Neither of these rationales is convincing. Penelope Barron, a contracting officer with 10 years experience, testified that although it may be common for an awardee to lease or sell to a new company a building inhabited by a government agency after the building has been built, she had never heard of an attempt to flip an award before the awardee had built the building.
To allow a company that has no intention of performing on the award to be the awardee would seem to undercut much of the rationale of the procurement process. The government spends time, money and resources to determine whether a potential awardee is both technically and financially capable of performance. If a bidder has no intention of performing under the contract, the time and money spent investigating the bidder is simply wasted. The anti-assignment provisions do not adequately protect the government against an awardee that is only interested in flipping the award.
Once the contract has been awarded, the government has much less leverage over an awardee that announces that it has no intention of building the project and proposes to assign it than it has over bidders in the initial bidding stage.
Since the GSA does not consider "flipping" a problem in its procurement process, the Court does not find that MVA's nondisclosure of its efforts to assign the award constitutes fraud sufficient to void the award. This award was flawed in other respects sufficient to require a new procurement, however, and it is urged that the GSA take this factor into consideration in the new procurement process.

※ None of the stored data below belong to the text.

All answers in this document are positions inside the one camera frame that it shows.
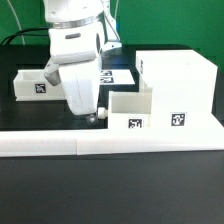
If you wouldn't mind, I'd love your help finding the white L-shaped fence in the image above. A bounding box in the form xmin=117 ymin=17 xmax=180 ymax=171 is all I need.
xmin=0 ymin=115 xmax=224 ymax=157

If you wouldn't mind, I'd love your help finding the white drawer cabinet box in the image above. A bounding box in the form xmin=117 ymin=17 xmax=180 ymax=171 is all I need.
xmin=136 ymin=50 xmax=218 ymax=128

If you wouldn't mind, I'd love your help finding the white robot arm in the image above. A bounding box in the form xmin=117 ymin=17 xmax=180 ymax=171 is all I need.
xmin=43 ymin=0 xmax=121 ymax=123

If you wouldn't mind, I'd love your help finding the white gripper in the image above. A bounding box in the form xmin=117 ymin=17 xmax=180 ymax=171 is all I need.
xmin=59 ymin=59 xmax=102 ymax=123

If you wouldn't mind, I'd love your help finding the white drawer with knob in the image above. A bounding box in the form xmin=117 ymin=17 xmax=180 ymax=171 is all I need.
xmin=98 ymin=91 xmax=152 ymax=129

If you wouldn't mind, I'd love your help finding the white thin cable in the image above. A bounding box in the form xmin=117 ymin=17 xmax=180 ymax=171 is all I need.
xmin=6 ymin=0 xmax=26 ymax=46

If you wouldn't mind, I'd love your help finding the fiducial marker sheet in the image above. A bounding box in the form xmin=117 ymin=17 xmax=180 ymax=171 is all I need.
xmin=100 ymin=69 xmax=135 ymax=85

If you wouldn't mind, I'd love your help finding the black cable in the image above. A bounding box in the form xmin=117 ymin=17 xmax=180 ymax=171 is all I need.
xmin=0 ymin=26 xmax=50 ymax=46

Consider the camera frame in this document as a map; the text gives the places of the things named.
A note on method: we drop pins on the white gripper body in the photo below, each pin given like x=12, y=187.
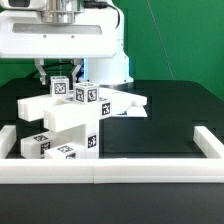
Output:
x=24, y=35

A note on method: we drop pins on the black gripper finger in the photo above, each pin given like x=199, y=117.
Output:
x=39, y=64
x=76, y=72

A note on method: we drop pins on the white tagged cube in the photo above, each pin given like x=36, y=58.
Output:
x=86, y=92

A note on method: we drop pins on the white chair backrest part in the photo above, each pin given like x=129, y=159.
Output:
x=60, y=113

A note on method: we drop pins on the white chair seat part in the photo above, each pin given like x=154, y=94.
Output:
x=86, y=135

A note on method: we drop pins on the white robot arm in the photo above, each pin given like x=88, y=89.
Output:
x=104, y=71

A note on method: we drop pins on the white sheet with tags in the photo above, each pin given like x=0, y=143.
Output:
x=133, y=112

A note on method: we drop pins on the white U-shaped border fence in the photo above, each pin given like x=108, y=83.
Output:
x=99, y=171

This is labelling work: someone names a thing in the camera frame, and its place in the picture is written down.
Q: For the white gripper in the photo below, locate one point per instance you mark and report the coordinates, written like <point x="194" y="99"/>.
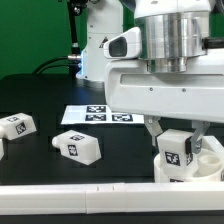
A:
<point x="196" y="94"/>

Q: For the white round stool seat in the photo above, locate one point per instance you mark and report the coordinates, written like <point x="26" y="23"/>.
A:
<point x="210" y="169"/>

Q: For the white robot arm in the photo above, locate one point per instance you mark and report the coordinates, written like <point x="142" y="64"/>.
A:
<point x="157" y="58"/>

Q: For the white marker sheet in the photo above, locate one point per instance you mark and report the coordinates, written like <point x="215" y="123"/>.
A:
<point x="97" y="114"/>

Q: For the white front rail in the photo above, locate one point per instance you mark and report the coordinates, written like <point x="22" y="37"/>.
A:
<point x="111" y="198"/>

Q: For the black camera pole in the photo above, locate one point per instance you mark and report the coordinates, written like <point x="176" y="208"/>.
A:
<point x="75" y="8"/>

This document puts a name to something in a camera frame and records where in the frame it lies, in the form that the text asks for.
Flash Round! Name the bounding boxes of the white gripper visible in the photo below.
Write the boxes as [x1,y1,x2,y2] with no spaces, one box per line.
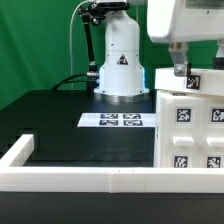
[147,0,224,77]

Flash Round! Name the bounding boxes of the white cabinet top block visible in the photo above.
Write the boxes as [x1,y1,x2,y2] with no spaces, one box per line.
[155,68,224,96]

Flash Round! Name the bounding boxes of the white cabinet body box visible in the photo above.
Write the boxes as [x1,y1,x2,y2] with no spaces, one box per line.
[154,90,224,168]

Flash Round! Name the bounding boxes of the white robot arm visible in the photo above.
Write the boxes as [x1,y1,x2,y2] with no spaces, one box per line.
[90,0,224,100]

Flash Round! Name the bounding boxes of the white base marker plate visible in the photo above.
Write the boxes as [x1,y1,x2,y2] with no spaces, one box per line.
[78,113,156,128]

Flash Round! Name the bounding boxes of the black cable bundle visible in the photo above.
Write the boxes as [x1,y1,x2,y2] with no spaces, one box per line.
[50,71,101,92]

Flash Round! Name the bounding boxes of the white cable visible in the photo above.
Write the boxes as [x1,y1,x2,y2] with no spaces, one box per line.
[68,0,93,91]

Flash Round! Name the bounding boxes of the white U-shaped obstacle frame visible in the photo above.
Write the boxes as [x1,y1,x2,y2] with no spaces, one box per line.
[0,134,224,193]

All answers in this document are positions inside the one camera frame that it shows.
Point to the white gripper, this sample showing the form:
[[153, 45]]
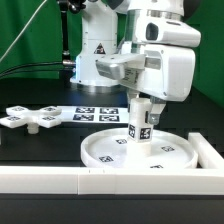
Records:
[[156, 58]]

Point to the white round table top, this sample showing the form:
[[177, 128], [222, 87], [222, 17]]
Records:
[[113, 148]]

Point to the white cross table base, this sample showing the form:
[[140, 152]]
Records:
[[18, 116]]

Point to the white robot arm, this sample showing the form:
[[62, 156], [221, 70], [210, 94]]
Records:
[[103, 34]]

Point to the white marker sheet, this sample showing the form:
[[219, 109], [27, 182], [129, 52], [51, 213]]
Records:
[[84, 114]]

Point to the white obstacle fence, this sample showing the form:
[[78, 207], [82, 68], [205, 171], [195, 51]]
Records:
[[208, 179]]

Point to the black camera stand pole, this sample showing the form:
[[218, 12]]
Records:
[[65, 6]]

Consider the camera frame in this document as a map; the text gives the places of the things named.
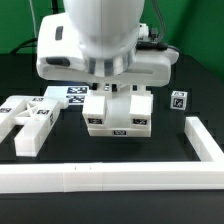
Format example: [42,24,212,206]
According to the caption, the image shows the white L-shaped obstacle fence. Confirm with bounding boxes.
[0,117,224,194]

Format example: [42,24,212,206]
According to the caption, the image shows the white chair back part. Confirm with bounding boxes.
[0,95,69,157]

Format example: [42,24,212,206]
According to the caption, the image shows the white chair seat part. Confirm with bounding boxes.
[86,85,153,137]

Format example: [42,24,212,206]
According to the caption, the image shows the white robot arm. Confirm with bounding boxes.
[36,0,179,87]

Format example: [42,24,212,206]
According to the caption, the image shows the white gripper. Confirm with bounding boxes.
[37,13,179,87]

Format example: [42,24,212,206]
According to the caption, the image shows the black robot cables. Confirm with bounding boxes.
[9,0,41,56]

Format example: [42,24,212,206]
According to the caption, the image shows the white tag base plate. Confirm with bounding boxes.
[44,86,89,105]

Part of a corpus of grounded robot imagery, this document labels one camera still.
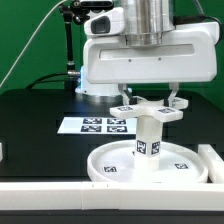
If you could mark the white right fence bar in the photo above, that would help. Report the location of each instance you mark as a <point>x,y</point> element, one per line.
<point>214,163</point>

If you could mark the white left fence bar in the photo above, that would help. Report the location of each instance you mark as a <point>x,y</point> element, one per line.
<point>1,152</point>

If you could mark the white round table top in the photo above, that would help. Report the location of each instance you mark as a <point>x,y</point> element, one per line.
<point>120,161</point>

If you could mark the white marker sheet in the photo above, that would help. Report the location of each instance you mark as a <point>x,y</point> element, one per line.
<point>97,125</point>

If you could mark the white fence bar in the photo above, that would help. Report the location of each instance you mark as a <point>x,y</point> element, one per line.
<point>214,163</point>
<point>1,152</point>
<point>118,196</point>

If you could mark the black camera on mount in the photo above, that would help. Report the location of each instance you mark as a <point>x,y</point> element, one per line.
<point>94,4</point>

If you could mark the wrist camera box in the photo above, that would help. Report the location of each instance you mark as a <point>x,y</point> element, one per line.
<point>106,24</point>

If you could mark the white cross-shaped table base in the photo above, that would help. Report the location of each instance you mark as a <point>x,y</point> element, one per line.
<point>155,109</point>

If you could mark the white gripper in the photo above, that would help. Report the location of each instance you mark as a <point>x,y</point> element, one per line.
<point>186,54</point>

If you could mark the white front fence bar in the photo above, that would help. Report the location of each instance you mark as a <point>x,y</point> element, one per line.
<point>118,196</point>

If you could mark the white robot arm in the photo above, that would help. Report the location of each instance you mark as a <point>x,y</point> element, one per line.
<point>141,42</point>

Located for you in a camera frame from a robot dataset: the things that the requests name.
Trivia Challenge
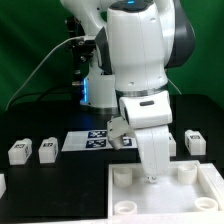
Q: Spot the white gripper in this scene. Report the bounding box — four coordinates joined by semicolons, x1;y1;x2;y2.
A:
134;125;170;184

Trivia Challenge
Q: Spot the white square tabletop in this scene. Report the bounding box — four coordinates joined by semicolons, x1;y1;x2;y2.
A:
108;161;224;224

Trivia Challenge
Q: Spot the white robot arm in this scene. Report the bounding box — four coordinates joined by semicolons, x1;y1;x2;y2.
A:
60;0;194;183

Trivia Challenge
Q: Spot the white sheet with markers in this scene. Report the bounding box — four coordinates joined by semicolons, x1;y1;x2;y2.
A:
61;129;138;153

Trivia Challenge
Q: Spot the white block left edge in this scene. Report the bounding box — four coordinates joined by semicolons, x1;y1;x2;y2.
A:
0;174;6;199

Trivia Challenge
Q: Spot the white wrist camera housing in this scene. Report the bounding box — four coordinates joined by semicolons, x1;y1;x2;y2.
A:
106;91;174;150

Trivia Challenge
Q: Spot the black cable on table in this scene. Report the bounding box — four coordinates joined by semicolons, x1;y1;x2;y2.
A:
6;84;81;109

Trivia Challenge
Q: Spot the black camera stand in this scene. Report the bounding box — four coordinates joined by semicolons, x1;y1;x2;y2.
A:
65;16;95;99

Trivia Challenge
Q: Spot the white cable left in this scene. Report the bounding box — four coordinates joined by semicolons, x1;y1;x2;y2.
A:
5;36;84;111

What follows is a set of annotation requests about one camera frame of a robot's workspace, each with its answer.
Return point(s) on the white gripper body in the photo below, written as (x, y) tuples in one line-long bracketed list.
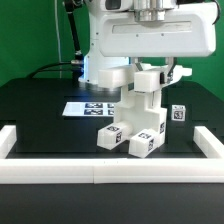
[(156, 28)]

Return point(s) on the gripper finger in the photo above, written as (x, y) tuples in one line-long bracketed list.
[(166, 76), (137, 63)]

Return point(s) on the white chair back frame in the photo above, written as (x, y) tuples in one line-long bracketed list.
[(148, 79)]

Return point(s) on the white chair seat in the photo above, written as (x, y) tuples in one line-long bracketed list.
[(142, 111)]

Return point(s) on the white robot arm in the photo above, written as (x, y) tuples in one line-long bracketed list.
[(95, 60)]

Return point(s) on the white tagged cube far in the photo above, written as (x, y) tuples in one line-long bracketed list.
[(178, 112)]

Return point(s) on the white marker sheet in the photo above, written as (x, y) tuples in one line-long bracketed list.
[(88, 109)]

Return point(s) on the white U-shaped fence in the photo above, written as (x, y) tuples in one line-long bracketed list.
[(99, 171)]

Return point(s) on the black camera stand pole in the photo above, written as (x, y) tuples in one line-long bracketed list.
[(70, 6)]

The plaintiff has proposed that the Court award the contract to RPD on the basis of the record before it. This the Court will not do. Such an award to a disappointed bidder is an extraordinary remedy to be applied only if it is clear that the disappointed bidder would have won the contract absent the flawed nature of the bidding process. Delta Data Systems Corp. v. Webster, 240 U.S. App. D.C. 182, 744 F.2d 197, 204 (D.C. Cir. 1984). This Court does not desire to become a GSA contracting officer. What's more, the record is not clear that RFD would be an appropriate awardee. There were problems with RPD's proposal, including a failure to provide adequate financial information.
The defendants, relying on Delta Data Systems Corp. v. Webster, 244 U.S. App. D.C. 39, 755 F.2d 938 (D.C. Cir. 1985) (Delta Data II), have argued that even if the procurement process was flawed, equitable relief is not appropriate and that the plaintiff's only remedy is for damages under the Tucker Act. The Court is unpersuaded by defendant's argument. Unlike in Delta Data II, there has not already been "considerable performance . . . under the . . . contract." Id. at 939.
The proper remedy in this case is for the GSA to conduct the procurement again. The Court requests that within thirty days the government submit a proposal for a new procurement that will eliminate the possibility that the irregularities that infected this procurement process will not recur. An appropriate order follows.
DATE: December 5, 1994
United States District Court
Having read the submissions of the parties and heard the testimony presented at trial, this Court hereby
ORDERS that the award to MVA to build the VA building in San Diego, California be voided. It is hereby further
ORDERED that the GSA conduct the procurement again. It is further hereby
ORDERED that the GSA submit for the approval of this Court within thirty days a proposal for the new procurement that will prevent the recurrence of the failures elaborated in the opinion above.